Exercise objective
Please find the number of lines in the material below where the string "seen" occurs, and give only that number.

Records
..............................

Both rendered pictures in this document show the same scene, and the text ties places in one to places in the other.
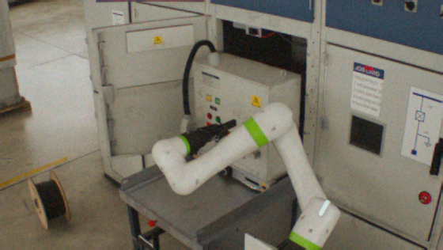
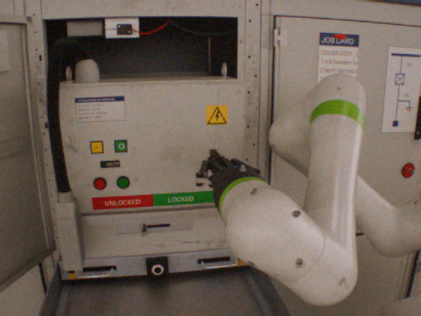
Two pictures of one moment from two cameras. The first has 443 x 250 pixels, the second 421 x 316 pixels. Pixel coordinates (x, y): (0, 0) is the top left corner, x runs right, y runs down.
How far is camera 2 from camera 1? 176 cm
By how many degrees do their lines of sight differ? 55
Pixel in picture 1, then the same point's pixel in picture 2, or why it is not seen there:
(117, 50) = not seen: outside the picture
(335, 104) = (294, 98)
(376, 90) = (351, 62)
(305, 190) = (379, 201)
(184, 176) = (348, 247)
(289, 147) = not seen: hidden behind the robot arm
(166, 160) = (308, 232)
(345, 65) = (307, 40)
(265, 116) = (354, 92)
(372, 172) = not seen: hidden behind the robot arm
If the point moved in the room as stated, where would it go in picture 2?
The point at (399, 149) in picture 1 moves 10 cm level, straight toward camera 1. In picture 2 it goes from (380, 126) to (405, 132)
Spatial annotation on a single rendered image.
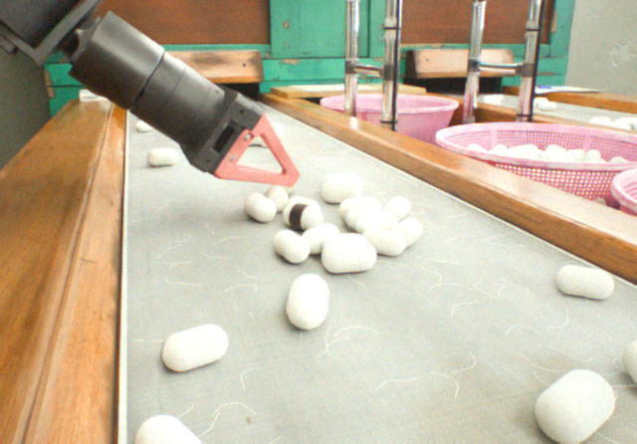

..............................

Task output
4